:: Task ::
Would you write out all of the records that follow, exactly as they stand?
------------------------------------
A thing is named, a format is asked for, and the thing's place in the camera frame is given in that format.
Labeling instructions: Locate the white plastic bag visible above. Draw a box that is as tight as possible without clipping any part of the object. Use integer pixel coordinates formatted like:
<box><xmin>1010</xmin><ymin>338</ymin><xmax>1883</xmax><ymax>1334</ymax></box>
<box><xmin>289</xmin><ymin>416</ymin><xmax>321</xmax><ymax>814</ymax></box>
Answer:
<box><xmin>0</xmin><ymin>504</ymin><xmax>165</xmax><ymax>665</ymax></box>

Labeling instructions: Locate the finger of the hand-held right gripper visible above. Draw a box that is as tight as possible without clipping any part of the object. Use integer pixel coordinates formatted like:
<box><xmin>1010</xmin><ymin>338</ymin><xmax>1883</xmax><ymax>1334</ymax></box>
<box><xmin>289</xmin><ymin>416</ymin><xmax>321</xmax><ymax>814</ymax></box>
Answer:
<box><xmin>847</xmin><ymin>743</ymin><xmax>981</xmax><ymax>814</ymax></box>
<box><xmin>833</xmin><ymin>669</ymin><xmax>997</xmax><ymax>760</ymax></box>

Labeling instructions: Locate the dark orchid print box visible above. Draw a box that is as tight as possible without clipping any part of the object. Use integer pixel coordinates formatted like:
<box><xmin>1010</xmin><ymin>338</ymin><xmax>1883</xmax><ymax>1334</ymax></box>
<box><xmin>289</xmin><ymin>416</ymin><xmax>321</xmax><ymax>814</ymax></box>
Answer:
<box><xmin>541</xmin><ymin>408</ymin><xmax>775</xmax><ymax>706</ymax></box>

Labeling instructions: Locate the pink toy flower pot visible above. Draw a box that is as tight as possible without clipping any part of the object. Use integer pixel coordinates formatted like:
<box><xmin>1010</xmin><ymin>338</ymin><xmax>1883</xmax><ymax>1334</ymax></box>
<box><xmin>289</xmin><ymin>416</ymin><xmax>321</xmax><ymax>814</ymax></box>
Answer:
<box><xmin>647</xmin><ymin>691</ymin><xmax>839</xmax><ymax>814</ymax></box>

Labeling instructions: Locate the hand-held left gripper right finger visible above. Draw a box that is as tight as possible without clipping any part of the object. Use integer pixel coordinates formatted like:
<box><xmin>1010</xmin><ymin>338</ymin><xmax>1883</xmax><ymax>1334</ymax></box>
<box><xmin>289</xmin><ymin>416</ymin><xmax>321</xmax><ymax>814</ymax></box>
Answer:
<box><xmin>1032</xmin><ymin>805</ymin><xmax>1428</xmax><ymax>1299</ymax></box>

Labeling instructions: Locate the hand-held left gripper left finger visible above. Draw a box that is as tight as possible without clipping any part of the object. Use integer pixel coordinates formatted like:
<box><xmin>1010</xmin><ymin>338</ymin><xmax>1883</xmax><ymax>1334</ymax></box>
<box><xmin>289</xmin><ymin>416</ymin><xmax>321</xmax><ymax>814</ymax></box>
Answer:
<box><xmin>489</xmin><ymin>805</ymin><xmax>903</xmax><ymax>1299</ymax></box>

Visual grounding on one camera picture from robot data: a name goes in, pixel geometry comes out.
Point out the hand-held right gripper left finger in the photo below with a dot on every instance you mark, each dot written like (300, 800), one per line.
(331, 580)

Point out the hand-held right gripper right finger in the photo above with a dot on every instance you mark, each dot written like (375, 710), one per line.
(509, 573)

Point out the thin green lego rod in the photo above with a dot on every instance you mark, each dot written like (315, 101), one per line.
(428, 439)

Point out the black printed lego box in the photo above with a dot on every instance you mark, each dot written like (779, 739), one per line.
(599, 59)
------------------------------------
:: Result of the exercise ::
A thing is named, a format is asked for, and the thing's place in the camera frame is given in that format.
Labeling instructions: Locate the white plastic bag visible above. Draw a box that is as tight as possible without clipping any part of the object. Use integer pixel coordinates formatted like:
<box><xmin>1010</xmin><ymin>338</ymin><xmax>1883</xmax><ymax>1334</ymax></box>
<box><xmin>289</xmin><ymin>416</ymin><xmax>321</xmax><ymax>814</ymax></box>
Answer:
<box><xmin>0</xmin><ymin>504</ymin><xmax>165</xmax><ymax>665</ymax></box>

Labeling instructions: Locate the finger of the hand-held right gripper visible above. Draw a box that is as tight as possible without clipping any part of the object. Use integer pixel coordinates formatted like:
<box><xmin>1010</xmin><ymin>338</ymin><xmax>1883</xmax><ymax>1334</ymax></box>
<box><xmin>289</xmin><ymin>416</ymin><xmax>321</xmax><ymax>814</ymax></box>
Answer:
<box><xmin>847</xmin><ymin>743</ymin><xmax>981</xmax><ymax>814</ymax></box>
<box><xmin>833</xmin><ymin>669</ymin><xmax>997</xmax><ymax>760</ymax></box>

Labeling instructions: Locate the dark orchid print box visible above. Draw a box that is as tight as possible without clipping any part of the object. Use integer pixel coordinates formatted like:
<box><xmin>1010</xmin><ymin>338</ymin><xmax>1883</xmax><ymax>1334</ymax></box>
<box><xmin>289</xmin><ymin>416</ymin><xmax>321</xmax><ymax>814</ymax></box>
Answer:
<box><xmin>541</xmin><ymin>408</ymin><xmax>775</xmax><ymax>706</ymax></box>

Labeling instructions: Locate the pink toy flower pot visible above. Draw a box that is as tight as possible without clipping any part of the object. Use integer pixel coordinates formatted like:
<box><xmin>1010</xmin><ymin>338</ymin><xmax>1883</xmax><ymax>1334</ymax></box>
<box><xmin>289</xmin><ymin>416</ymin><xmax>321</xmax><ymax>814</ymax></box>
Answer:
<box><xmin>647</xmin><ymin>691</ymin><xmax>839</xmax><ymax>814</ymax></box>

Labeling instructions: Locate the hand-held left gripper right finger visible above. Draw a box that is as tight as possible without clipping any part of the object. Use integer pixel coordinates formatted like:
<box><xmin>1010</xmin><ymin>338</ymin><xmax>1883</xmax><ymax>1334</ymax></box>
<box><xmin>289</xmin><ymin>416</ymin><xmax>321</xmax><ymax>814</ymax></box>
Answer:
<box><xmin>1032</xmin><ymin>805</ymin><xmax>1428</xmax><ymax>1299</ymax></box>

Labeling instructions: Locate the hand-held left gripper left finger visible above. Draw a box that is as tight as possible without clipping any part of the object. Use integer pixel coordinates formatted like:
<box><xmin>1010</xmin><ymin>338</ymin><xmax>1883</xmax><ymax>1334</ymax></box>
<box><xmin>289</xmin><ymin>416</ymin><xmax>321</xmax><ymax>814</ymax></box>
Answer:
<box><xmin>489</xmin><ymin>805</ymin><xmax>903</xmax><ymax>1299</ymax></box>

Visual grounding on one camera picture from robot data: a name goes in, pixel geometry comes out.
Point out the hand-held right gripper left finger in the photo below with a dot on every instance you mark, each dot written like (300, 800), one per line.
(331, 580)

Point out the hand-held right gripper right finger in the photo above with a dot on every instance you mark, each dot written like (375, 710), one per line.
(509, 573)

Point out the thin green lego rod in the photo above with a dot on every instance you mark, each dot written like (315, 101), one per line.
(428, 439)

Point out the black printed lego box in the photo above with a dot on every instance you mark, each dot written like (779, 739), one per line.
(599, 59)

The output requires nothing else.